Noch ist das Informationschaos nicht in die deutschen Büros eingezogen, doch haben 60 Prozent der Mitarbeiter vermehrt Probleme, die tägliche Flut an Informationen zu bewältigen. Das ergab eine Umfrage des Softwareherstellers Mindjet unter 1000 Büroarbeitern. Das Hauptproblem ist die große Anzahl an E-Mails, oft mit weiteren Dokumenten im Anhang. Im Schnitt erhält ein Mitarbeiter 37 geschäftliche E-Mails, von denen er 20 Prozent nicht einmal öffnet. Ein Drittel der E-Mails landet mit Anhang im Postfach, wovon wiederum jeder dritte nicht oder nur teilweise gelesen wird.

37 Mail am Arbeitstag lesen und beantworten zu müssen - das ist für 60 Prozent der Büroarbeiter zu viel.
37 Mail am Arbeitstag lesen und beantworten zu müssen - das ist für 60 Prozent der Büroarbeiter zu viel.

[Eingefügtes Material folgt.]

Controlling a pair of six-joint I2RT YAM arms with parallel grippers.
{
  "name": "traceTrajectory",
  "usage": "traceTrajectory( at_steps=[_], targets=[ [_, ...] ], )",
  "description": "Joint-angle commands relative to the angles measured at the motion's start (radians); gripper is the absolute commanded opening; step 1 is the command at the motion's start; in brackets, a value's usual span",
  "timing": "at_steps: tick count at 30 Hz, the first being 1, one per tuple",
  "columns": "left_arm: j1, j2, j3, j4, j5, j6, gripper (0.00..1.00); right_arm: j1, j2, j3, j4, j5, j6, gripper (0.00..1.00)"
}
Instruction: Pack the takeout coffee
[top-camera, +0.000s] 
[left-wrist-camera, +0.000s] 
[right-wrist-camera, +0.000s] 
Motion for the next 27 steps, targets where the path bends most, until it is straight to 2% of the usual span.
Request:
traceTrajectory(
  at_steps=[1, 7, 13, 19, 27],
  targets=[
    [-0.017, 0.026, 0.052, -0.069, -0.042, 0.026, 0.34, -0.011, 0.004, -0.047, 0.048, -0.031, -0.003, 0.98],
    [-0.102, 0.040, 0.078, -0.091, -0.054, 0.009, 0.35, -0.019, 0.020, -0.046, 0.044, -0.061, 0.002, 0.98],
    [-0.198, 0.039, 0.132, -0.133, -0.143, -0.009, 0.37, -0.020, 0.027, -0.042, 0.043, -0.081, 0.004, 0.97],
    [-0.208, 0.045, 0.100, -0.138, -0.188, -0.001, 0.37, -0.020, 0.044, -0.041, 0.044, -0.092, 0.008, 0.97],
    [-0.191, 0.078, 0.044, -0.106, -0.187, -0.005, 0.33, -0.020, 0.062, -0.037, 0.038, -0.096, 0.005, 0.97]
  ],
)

Gut jeder Dritte hat darüber hinaus das Gefühl, er verschwende zu viel Zeit mit für ihn unrelevanten Informationen. Allerdings sieht sich nur eine Minderheit von 15 Prozent der Befragten nicht mehr in der Lage, aus der Fülle an Informationen die nützlichen herauszufiltern. Eine weitere Zahl aus der Umfrage zeigt, dass die Arbeitnehmer trotz der Flut an E-Mails nicht die Informationen haben, die sie brauchen. So verbringen Büroarbeiten durchschnittlich täglich 36 Minuten damit, nach relevanten Informationen zu suchen. Ein Drittel der Befragten sucht gar eine Stunde und länger. Hoch gerechnet aufs Jahr sind das 144 Arbeitsstunden oder rund zwei Kalenderwochen.

Noch hält sich die Belastung für die Mitarbeiter in Grenzen: Nur 14 Prozent der Befragten müssen länger arbeiten, um ihr Pensum zu schaffen. Weitere zwölf Prozent sind sich der Informationsflut bewusst, haben aber keine Lösung dafür.